■ AIM OF THE TASK
Please list all lines of the material below in which the string "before" occurs.

■ SUPPLIED INFORMATION
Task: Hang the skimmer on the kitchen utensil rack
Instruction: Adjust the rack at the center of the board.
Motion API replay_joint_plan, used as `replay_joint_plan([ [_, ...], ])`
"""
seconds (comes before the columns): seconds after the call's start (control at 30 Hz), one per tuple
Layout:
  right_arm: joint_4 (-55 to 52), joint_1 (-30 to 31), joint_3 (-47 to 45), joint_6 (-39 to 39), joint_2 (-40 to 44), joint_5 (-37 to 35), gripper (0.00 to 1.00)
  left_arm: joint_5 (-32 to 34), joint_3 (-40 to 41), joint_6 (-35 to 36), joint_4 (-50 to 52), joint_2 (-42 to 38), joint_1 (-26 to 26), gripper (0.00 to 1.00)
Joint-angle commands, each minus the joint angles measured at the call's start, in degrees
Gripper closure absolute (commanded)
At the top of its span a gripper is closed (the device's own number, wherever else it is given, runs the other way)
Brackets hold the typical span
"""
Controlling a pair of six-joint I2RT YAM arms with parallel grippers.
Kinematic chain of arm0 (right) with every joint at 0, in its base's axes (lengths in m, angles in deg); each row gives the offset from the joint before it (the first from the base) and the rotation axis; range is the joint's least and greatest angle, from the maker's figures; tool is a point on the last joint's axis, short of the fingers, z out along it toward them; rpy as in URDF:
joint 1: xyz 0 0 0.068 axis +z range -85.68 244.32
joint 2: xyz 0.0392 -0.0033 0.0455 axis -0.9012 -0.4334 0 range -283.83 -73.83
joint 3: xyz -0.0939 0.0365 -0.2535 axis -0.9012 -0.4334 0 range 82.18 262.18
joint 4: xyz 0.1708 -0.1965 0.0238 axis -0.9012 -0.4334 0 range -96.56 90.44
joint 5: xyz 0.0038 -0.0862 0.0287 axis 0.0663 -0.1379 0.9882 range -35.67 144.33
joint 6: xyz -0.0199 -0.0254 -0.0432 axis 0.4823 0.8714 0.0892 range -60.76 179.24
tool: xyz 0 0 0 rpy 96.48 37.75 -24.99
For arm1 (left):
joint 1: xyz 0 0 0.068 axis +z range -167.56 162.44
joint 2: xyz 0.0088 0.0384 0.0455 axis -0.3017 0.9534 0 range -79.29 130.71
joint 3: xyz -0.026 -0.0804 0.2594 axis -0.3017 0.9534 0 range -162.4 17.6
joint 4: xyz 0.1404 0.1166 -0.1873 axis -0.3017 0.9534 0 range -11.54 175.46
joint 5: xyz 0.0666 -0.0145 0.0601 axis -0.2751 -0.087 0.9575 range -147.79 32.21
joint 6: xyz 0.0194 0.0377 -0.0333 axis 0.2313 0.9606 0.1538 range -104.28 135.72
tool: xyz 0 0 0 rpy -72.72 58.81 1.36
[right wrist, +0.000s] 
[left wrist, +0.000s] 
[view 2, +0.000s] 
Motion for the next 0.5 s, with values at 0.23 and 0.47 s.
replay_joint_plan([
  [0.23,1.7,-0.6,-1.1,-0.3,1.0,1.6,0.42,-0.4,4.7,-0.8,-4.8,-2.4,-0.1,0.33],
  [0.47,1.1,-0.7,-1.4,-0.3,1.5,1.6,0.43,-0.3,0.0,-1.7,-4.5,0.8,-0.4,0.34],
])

■ ANSWER AREA
seconds (comes before the columns): seconds after the call's start (control at 30 Hz), one per tuple
Kinematic chain of arm0 (right) with every joint at 0, in its base's axes (lengths in m, angles in deg); each row gives the offset from the joint before it (the first from the base) and the rotation axis; range is the joint's least and greatest angle, from the maker's figures; tool is a point on the last joint's axis, short of the fingers, z out along it toward them; rpy as in URDF:

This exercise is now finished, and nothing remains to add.